Exercise aim: Using the material below, repeat exactly the lines from the one with "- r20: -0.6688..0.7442" through the one with "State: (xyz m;", ends included, without any images.

Recorded data:
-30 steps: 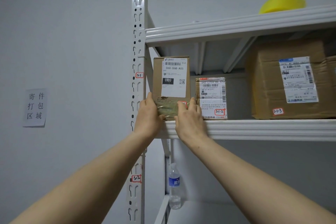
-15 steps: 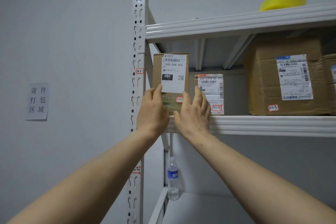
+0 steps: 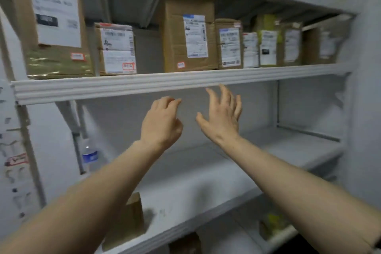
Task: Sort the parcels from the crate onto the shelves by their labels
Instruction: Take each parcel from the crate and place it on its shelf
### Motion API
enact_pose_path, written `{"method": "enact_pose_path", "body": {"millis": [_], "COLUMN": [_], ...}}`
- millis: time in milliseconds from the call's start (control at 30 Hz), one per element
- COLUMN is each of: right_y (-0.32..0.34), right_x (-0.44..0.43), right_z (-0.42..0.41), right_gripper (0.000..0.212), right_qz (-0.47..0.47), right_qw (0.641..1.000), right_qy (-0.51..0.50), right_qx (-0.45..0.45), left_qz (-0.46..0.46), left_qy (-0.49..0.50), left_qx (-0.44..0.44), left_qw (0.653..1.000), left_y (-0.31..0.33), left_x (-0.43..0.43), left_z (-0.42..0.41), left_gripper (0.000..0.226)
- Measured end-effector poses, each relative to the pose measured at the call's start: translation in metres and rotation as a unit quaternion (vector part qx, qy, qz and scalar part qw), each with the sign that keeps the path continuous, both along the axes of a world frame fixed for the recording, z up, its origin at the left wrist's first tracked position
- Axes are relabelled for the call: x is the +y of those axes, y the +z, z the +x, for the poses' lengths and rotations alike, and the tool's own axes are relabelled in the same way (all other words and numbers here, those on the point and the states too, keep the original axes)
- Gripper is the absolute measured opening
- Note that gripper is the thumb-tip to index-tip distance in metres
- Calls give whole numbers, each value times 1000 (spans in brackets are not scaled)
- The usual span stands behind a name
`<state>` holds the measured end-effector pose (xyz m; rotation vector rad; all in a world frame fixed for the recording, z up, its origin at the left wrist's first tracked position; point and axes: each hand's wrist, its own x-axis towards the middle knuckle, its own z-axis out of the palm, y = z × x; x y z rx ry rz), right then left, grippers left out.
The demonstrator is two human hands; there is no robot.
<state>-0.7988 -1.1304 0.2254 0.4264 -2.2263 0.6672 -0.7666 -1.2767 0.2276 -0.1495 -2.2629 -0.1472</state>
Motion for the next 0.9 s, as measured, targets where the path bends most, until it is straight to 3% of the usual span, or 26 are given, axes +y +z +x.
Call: {"method": "enact_pose_path", "body": {"millis": [233, 433, 667, 900], "right_y": [-103, -165, -203, -234], "right_x": [180, 352, 530, 668], "right_z": [68, 200, 398, 615], "right_gripper": [60, 51, 50, 46], "right_qz": [22, -46, -144, -254], "right_qw": [958, 885, 792, 659], "right_qy": [-215, -379, -531, -652], "right_qx": [-190, -267, -266, -276], "left_qz": [-41, -107, -176, -232], "left_qy": [-143, -288, -448, -586], "left_qx": [-205, -270, -294, -310], "left_qw": [967, 913, 826, 712], "left_y": [-89, -141, -179, -211], "left_x": [150, 334, 578, 778], "left_z": [-9, 42, 193, 382], "left_gripper": [55, 58, 59, 59]}}
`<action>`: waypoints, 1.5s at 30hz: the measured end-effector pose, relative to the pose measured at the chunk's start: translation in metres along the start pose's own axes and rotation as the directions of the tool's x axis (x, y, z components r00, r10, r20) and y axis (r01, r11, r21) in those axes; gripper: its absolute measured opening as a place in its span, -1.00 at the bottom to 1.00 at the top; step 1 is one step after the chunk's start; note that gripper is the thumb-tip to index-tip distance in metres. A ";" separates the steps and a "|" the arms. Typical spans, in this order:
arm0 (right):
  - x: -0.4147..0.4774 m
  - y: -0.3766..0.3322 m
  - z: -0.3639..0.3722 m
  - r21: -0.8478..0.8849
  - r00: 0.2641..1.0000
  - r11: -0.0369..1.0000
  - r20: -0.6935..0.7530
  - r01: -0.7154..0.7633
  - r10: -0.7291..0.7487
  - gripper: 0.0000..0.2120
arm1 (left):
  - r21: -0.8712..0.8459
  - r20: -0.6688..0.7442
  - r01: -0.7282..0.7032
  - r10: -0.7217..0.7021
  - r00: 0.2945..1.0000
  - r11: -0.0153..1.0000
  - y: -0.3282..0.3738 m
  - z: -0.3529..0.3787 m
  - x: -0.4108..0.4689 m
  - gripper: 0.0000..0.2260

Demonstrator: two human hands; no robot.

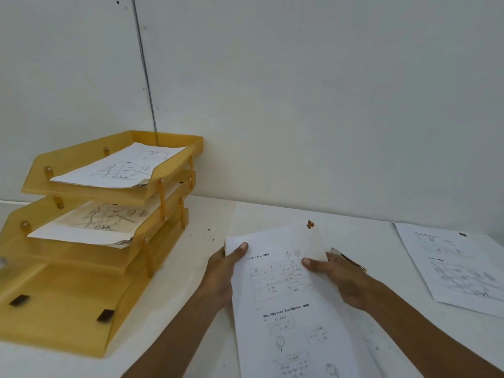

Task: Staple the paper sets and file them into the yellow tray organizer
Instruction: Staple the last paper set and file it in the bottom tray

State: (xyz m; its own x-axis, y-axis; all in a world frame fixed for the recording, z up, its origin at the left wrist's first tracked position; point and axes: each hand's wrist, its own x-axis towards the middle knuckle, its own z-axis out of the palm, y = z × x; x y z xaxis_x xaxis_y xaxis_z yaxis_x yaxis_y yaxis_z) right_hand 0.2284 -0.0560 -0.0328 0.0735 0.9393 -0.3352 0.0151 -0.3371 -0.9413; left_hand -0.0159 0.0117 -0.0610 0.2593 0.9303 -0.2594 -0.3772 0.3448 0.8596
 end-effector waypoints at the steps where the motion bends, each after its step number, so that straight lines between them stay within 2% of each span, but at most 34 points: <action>1: -0.001 0.003 -0.001 0.008 1.000 1.000 -0.005 -0.006 0.006 -0.65 | -0.025 -0.003 0.023 -0.023 1.000 0.999 -0.003 0.000 0.001 -0.71; 6: -0.004 0.011 -0.010 0.030 0.999 0.998 0.025 -0.046 0.045 -0.66 | -0.013 0.044 -0.003 0.003 0.999 1.000 -0.016 -0.001 0.004 -0.73; 9: -0.001 0.013 -0.012 0.031 0.996 0.997 0.054 -0.077 0.075 -0.65 | -0.011 -0.004 -0.053 0.053 0.999 0.999 -0.019 0.000 0.007 -0.75; 12: -0.001 0.013 -0.016 -0.011 0.989 0.994 0.096 -0.113 0.113 -0.65 | -0.021 -0.055 -0.042 0.041 0.998 0.999 -0.019 0.001 0.008 -0.75; 16: 0.001 0.000 -0.015 -0.212 0.994 0.974 0.064 -0.074 0.089 -0.65 | -0.034 -0.079 -0.048 0.046 0.996 0.998 -0.021 0.001 0.010 -0.74; 18: 0.008 -0.012 -0.008 -0.374 0.996 0.927 -0.089 -0.031 -0.003 -0.49 | -0.026 -0.086 -0.053 0.051 0.995 0.998 -0.021 0.001 0.012 -0.74; 20: 0.016 -0.025 0.003 -0.630 0.926 0.776 -0.292 0.003 -0.241 -0.24 | -0.007 -0.079 -0.055 0.054 0.995 0.998 -0.021 0.002 0.012 -0.74; 21: 0.020 -0.031 0.011 -0.761 0.873 0.646 -0.269 0.067 -0.408 -0.22 | 0.013 -0.071 -0.063 0.064 0.995 0.998 -0.022 0.002 0.013 -0.74; 22: 0.024 -0.037 0.020 -0.854 0.821 0.494 -0.160 0.163 -0.548 -0.27 | 0.034 -0.062 -0.077 0.078 0.995 0.997 -0.022 0.003 0.013 -0.74; 23: 0.028 -0.043 0.031 -0.901 0.797 0.354 -0.015 0.251 -0.604 -0.37 | 0.052 -0.050 -0.096 0.099 0.994 0.994 -0.022 0.004 0.012 -0.75; 24: 0.032 -0.047 0.042 -0.913 0.807 0.262 0.110 0.313 -0.580 -0.45 | 0.074 -0.037 -0.117 0.120 0.992 0.990 -0.022 0.004 0.013 -0.74; 25: 0.037 -0.050 0.053 -0.914 0.841 0.219 0.193 0.341 -0.505 -0.51 | 0.104 -0.021 -0.139 0.142 0.990 0.985 -0.022 0.005 0.012 -0.74; 27: 0.048 -0.054 0.068 -0.910 0.915 0.240 0.257 0.337 -0.310 -0.58 | 0.150 0.011 -0.176 0.176 0.984 0.973 -0.023 0.007 0.011 -0.73; 29: 0.057 -0.057 0.075 -0.902 0.948 0.307 0.251 0.302 -0.195 -0.65 | 0.159 0.042 -0.202 0.198 0.979 0.966 -0.025 0.006 0.010 -0.73; 36: 0.070 -0.058 0.070 -0.831 0.956 0.476 0.224 0.289 -0.189 -0.81 | 0.158 0.006 -0.149 0.150 0.989 0.976 -0.024 0.004 0.013 -0.78; 38: 0.069 -0.059 0.065 -0.786 0.961 0.552 0.215 0.277 -0.176 -0.82 | 0.146 -0.039 -0.132 0.139 0.990 0.980 -0.027 0.003 0.016 -0.68; 40: 0.068 -0.060 0.061 -0.754 0.967 0.605 0.213 0.255 -0.141 -0.81 | 0.128 -0.045 -0.115 0.122 0.992 0.985 -0.027 0.003 0.017 -0.72; 45: 0.067 -0.058 0.056 -0.746 0.971 0.630 0.230 0.218 -0.064 -0.83 | 0.106 -0.033 -0.088 0.092 0.995 0.990 -0.024 0.001 0.017 -0.79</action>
State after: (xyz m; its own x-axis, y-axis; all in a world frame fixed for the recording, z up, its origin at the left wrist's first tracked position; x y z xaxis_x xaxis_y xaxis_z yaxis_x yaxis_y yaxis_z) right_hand 0.1761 0.0301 -0.0032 -0.1591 0.9484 -0.2744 0.7692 -0.0552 -0.6367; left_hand -0.0013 0.0192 -0.0857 0.1938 0.9617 -0.1941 -0.3020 0.2467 0.9208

Your solution:
  - r20: -0.6688..0.7442
  - r01: -0.7282..0.7032
  - r10: -0.7217..0.7021
  - r00: 0.2945..1.0000
  - r11: -0.0153..1.0000
  - y: -0.3282..0.3738 m
  - z: -0.3529..0.3787 m
  - x: -0.4108..0.4689 m
  - gripper: 0.0000..0.2260

Demonstrator: two human hands; no robot.


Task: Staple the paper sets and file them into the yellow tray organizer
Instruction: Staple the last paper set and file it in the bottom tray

State: (xyz m; its own x-axis, y-axis; all in a world frame fixed for the recording, z up, its origin at the left wrist's first tracked position; point and axes: each hand's wrist, its own x-axis towards the middle knuckle, its own z-axis out of the palm, y = z × x; x y z xaxis_x xaxis_y xaxis_z yaxis_x yaxis_y yaxis_z) right_hand 0.2284 -0.0560 -0.0328 0.0735 0.9393 -0.3352 0.0151 -0.3371 -0.9413; left_hand -0.0159 0.0117 -0.0610 0.2593 0.9303 -0.2594 -0.3772 0.3448 0.8596

The response is finished, and the exercise is complete.